▶ **WORK ORDER**: The expected answer is the set of lines in the data below between the line holding "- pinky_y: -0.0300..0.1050" and the line holding "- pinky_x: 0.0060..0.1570", inclusive, written out exactly.

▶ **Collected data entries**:
▬▬▬▬▬▬

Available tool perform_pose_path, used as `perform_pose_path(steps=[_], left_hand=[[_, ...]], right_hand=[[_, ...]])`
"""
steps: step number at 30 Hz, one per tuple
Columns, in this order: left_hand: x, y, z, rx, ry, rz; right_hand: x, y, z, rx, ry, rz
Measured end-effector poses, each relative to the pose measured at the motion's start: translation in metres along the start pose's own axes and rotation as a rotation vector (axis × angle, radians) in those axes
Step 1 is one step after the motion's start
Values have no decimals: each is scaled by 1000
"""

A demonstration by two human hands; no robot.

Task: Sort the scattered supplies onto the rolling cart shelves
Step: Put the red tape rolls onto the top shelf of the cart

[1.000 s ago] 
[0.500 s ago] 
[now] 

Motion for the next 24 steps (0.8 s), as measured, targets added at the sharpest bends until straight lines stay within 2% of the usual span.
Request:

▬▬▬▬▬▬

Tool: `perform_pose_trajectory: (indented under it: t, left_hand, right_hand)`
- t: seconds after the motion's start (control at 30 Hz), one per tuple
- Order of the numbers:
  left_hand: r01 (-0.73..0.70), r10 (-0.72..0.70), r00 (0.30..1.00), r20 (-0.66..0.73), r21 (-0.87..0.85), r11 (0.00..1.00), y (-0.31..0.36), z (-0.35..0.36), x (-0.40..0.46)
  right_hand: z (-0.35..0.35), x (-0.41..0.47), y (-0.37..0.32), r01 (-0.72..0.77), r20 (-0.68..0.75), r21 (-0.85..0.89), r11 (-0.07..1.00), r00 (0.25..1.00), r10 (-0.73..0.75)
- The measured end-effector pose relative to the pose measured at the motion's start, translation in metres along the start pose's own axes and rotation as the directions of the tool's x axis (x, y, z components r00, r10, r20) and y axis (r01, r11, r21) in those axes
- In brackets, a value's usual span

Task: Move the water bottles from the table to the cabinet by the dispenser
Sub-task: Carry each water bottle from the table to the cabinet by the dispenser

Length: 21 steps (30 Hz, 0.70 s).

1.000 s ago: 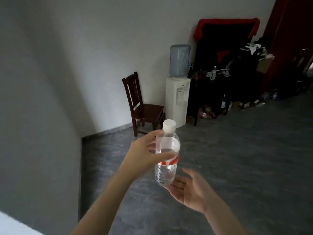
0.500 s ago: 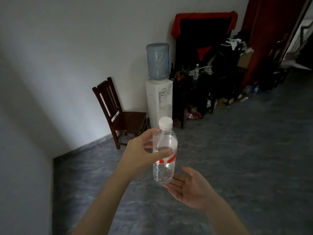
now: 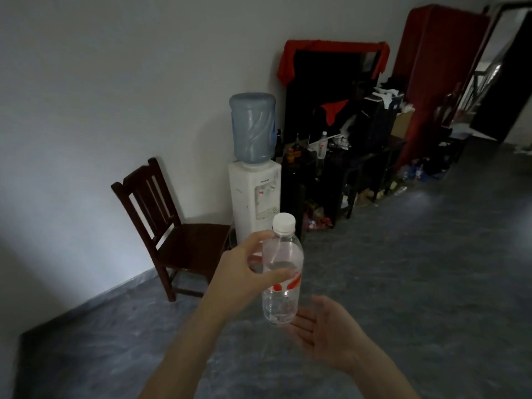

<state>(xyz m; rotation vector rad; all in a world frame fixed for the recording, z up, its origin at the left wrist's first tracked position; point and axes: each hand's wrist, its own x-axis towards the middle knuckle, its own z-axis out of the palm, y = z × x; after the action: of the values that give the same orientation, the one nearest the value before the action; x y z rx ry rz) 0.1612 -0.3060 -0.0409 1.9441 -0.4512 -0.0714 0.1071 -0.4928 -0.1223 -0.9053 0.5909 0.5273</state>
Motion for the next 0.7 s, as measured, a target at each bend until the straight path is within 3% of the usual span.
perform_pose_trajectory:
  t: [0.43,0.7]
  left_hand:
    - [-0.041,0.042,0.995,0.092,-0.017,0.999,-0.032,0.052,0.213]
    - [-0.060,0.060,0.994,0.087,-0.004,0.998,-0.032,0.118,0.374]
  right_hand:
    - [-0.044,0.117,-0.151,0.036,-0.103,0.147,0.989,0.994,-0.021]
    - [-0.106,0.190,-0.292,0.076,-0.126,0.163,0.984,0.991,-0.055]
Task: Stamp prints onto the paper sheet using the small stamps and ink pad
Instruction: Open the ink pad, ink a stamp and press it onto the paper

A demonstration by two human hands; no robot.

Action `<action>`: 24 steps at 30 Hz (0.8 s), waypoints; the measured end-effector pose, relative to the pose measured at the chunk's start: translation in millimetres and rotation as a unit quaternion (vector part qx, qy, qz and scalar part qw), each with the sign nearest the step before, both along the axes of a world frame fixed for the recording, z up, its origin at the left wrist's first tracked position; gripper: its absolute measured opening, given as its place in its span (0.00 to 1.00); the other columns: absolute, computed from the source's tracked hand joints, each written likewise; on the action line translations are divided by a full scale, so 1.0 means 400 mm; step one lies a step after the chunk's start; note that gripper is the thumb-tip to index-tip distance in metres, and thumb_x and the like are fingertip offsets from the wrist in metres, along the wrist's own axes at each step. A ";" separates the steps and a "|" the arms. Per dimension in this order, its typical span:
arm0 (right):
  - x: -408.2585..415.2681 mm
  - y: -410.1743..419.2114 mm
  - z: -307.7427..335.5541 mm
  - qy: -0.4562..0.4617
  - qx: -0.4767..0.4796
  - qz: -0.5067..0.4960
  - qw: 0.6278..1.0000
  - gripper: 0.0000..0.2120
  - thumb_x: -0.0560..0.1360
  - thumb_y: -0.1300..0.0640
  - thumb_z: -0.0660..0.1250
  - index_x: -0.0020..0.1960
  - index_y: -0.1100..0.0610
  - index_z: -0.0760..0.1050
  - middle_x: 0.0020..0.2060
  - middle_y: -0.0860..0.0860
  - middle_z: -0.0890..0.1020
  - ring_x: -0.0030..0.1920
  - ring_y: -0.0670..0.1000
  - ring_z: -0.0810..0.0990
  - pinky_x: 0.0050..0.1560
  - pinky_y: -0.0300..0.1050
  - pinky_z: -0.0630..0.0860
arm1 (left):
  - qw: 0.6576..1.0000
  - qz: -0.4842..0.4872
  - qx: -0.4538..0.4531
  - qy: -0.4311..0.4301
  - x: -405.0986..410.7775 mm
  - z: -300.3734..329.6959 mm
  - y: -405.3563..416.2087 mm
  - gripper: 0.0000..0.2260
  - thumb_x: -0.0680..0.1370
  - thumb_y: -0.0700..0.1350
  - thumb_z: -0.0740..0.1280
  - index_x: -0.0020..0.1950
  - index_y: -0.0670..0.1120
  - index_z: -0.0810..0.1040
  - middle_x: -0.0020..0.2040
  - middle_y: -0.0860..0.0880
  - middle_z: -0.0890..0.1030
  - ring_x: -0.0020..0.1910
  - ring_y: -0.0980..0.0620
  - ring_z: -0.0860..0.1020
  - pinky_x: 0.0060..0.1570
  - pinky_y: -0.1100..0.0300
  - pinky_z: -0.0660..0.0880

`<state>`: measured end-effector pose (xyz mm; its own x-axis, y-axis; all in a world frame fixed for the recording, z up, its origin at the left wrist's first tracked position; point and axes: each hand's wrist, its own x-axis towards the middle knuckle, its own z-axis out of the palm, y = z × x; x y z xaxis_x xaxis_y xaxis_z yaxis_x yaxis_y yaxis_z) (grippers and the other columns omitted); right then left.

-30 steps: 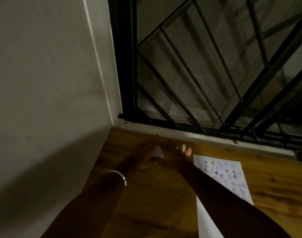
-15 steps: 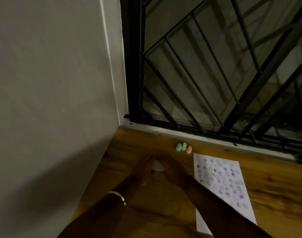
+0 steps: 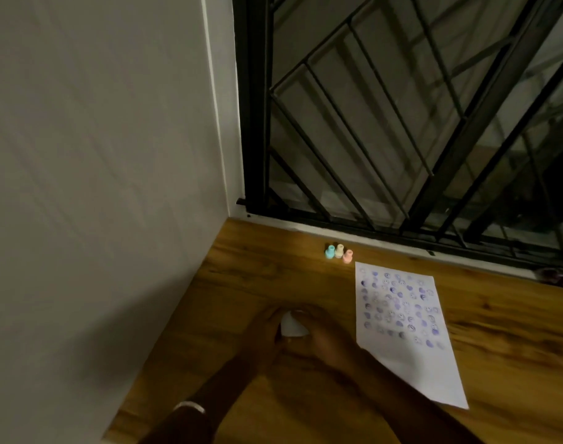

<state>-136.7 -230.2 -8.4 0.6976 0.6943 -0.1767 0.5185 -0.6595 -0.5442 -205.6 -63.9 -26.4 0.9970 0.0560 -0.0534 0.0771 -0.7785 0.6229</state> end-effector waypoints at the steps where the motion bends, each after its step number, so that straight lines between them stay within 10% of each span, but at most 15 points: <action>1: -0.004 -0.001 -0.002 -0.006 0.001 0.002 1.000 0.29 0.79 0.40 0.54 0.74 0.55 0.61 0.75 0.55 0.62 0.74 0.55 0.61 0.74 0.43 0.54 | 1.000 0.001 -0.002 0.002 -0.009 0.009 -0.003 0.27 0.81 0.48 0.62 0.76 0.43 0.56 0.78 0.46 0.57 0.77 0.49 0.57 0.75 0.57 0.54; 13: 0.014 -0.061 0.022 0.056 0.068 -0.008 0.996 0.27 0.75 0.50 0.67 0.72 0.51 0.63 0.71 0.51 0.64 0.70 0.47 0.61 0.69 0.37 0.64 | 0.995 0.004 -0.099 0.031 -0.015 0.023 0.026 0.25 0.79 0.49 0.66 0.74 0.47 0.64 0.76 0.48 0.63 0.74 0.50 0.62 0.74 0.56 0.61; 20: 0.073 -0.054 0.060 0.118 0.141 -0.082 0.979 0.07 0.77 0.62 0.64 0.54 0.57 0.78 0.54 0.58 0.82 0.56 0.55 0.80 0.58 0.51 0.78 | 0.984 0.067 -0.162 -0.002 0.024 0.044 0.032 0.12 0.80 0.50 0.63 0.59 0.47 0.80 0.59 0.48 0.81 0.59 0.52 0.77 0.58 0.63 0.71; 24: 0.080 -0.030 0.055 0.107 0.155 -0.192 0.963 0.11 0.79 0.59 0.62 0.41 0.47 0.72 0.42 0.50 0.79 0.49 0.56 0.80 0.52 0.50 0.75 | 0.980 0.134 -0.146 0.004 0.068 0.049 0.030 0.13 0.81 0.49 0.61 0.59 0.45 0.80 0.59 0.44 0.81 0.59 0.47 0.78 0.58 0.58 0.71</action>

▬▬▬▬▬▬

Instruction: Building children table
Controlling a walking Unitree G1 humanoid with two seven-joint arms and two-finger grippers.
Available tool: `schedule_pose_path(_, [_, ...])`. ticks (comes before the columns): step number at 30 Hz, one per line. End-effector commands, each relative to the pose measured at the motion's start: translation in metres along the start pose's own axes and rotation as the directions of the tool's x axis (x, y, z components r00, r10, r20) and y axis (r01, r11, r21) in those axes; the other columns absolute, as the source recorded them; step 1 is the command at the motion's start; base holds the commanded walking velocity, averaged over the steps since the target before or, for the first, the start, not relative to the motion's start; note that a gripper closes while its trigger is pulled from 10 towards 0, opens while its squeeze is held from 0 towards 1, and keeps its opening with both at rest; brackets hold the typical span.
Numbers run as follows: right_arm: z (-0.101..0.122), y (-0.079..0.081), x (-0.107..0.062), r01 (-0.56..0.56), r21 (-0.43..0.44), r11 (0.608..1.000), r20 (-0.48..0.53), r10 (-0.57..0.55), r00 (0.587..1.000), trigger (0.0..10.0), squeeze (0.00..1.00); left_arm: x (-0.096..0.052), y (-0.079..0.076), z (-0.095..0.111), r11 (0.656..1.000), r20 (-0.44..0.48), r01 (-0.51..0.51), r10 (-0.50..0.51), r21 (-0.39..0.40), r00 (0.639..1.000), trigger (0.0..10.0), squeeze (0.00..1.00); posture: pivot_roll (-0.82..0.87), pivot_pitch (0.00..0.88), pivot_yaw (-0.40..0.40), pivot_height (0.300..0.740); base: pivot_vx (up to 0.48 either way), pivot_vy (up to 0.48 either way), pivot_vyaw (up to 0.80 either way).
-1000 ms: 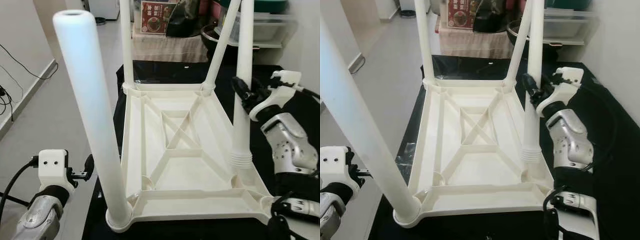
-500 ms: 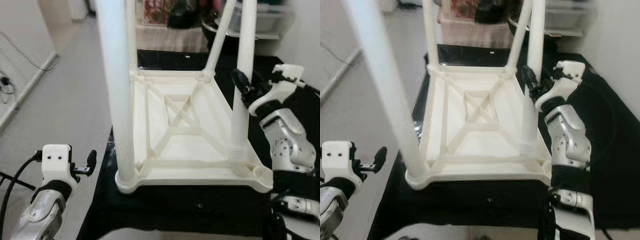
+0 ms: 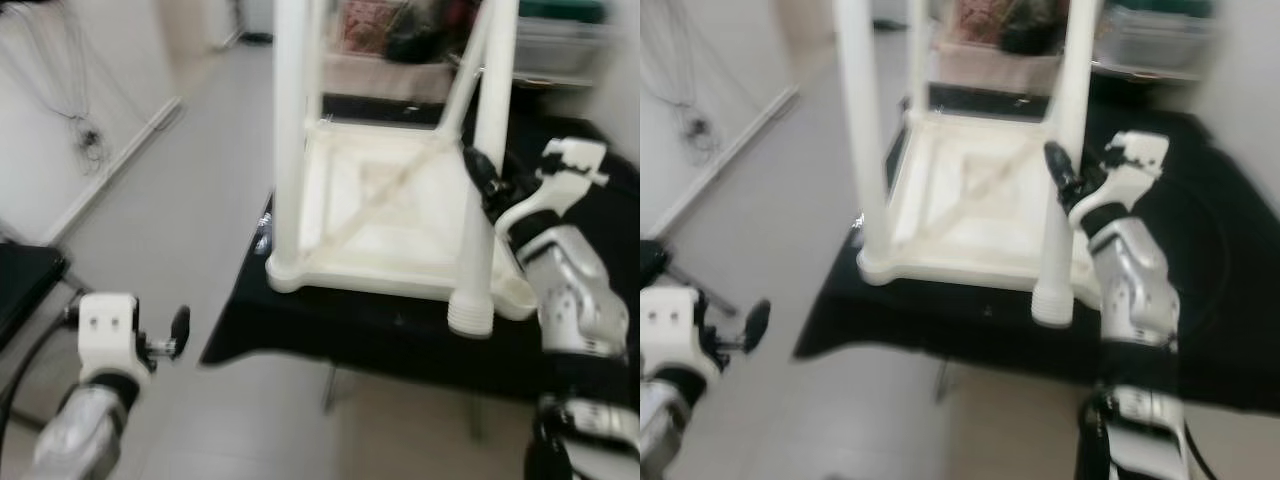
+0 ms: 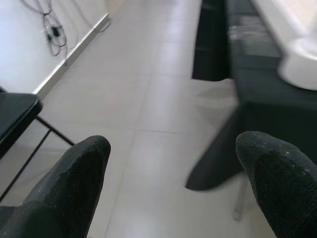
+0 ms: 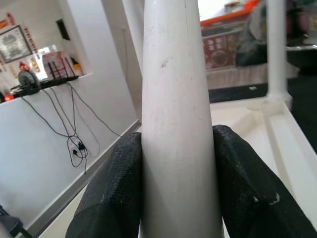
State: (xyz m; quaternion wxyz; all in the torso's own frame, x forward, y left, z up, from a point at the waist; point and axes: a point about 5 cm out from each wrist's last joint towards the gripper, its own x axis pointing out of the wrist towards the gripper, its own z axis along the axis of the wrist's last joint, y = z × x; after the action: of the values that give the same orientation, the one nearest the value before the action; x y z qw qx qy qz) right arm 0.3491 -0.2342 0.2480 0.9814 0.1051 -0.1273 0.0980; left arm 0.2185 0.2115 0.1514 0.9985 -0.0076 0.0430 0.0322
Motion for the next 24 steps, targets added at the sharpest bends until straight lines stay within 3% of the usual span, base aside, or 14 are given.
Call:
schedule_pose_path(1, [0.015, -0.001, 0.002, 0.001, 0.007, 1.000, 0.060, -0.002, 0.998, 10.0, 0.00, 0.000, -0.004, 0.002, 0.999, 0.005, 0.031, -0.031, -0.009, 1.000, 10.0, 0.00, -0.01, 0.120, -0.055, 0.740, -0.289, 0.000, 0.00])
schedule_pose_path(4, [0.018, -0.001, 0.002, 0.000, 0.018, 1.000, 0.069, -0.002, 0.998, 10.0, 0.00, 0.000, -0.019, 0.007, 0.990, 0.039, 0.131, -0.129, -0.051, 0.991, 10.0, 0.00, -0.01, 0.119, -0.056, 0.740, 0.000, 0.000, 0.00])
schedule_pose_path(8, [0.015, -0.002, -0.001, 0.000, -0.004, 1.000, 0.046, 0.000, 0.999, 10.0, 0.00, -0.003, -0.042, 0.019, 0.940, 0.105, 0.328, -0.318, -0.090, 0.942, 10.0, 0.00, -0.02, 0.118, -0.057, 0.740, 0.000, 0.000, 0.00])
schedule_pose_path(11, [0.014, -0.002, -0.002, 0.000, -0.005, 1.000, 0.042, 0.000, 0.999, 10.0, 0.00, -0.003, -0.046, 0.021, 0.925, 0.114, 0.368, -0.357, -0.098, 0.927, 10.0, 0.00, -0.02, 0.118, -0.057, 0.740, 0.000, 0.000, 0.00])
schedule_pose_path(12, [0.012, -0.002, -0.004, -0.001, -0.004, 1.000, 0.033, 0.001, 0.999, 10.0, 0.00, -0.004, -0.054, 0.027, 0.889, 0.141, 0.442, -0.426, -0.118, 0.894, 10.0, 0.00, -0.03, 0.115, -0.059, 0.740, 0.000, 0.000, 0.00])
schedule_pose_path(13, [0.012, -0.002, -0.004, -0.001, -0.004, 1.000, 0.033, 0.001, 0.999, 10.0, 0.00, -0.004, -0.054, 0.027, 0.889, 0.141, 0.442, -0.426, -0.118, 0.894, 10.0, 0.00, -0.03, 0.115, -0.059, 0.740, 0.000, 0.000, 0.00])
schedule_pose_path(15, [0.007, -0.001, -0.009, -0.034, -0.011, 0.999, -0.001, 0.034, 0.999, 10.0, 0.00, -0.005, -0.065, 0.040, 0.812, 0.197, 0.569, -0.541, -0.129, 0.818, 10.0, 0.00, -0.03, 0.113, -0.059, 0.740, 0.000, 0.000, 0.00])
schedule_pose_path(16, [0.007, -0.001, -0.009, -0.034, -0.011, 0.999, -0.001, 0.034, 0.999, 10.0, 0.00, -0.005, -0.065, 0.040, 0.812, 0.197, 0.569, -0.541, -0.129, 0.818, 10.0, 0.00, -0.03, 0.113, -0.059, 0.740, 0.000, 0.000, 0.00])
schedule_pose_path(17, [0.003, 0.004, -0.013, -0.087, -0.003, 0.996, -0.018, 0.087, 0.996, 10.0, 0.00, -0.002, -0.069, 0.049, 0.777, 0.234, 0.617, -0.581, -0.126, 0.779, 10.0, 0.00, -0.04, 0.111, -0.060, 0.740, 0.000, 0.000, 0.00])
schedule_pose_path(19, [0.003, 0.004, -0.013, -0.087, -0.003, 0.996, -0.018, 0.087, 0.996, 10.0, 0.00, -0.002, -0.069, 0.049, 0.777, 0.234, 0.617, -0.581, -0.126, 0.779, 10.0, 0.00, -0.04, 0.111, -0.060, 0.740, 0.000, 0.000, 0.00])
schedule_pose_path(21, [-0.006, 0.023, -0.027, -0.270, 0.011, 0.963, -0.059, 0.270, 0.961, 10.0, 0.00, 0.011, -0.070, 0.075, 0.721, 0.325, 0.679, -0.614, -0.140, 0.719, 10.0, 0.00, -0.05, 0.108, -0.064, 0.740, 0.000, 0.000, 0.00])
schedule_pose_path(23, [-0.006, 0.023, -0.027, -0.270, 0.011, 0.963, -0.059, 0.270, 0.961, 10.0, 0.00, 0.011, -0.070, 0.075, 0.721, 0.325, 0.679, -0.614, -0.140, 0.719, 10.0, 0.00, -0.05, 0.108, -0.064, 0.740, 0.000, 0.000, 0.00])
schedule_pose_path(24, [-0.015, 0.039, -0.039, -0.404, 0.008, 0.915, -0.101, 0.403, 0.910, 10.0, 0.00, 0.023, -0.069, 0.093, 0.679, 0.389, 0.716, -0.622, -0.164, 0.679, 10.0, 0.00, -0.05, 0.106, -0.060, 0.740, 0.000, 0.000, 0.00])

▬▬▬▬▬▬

▶ **EXERCISE RESPONSE**:
  - pinky_y: -0.0300..0.1050
  - pinky_z: -0.0630..0.0860
arm1 (left):
  - qw: 0.6576..1.0000
  - qz: -0.4842..0.4872
  - qx: -0.4538..0.4531
  - qy: -0.4311..0.4301
  - x: -405.0986..410.7775 mm
  - z: -300.3734..329.6959 mm
  - y: -405.3563..416.2087 mm
  - gripper: 0.0000..0.2260
  - thumb_x: -0.0680..0.1370
  - thumb_y: -0.0700..0.1350
  - thumb_z: -0.0740..0.1280
  - index_x: -0.0020..0.1950
  - index_y: -0.0670..0.1120
  - index_z: -0.0810..0.1040
  - middle_x: -0.0020..0.2040
  - middle_y: -0.0860..0.0880
  - middle_z: -0.0890..0.1030
  - ring_x: -0.0020..0.1910
  - ring_y: -0.0980..0.0620
  - ring_z: -0.0860..0.1020
  - pinky_x: 0.0060..0.1570

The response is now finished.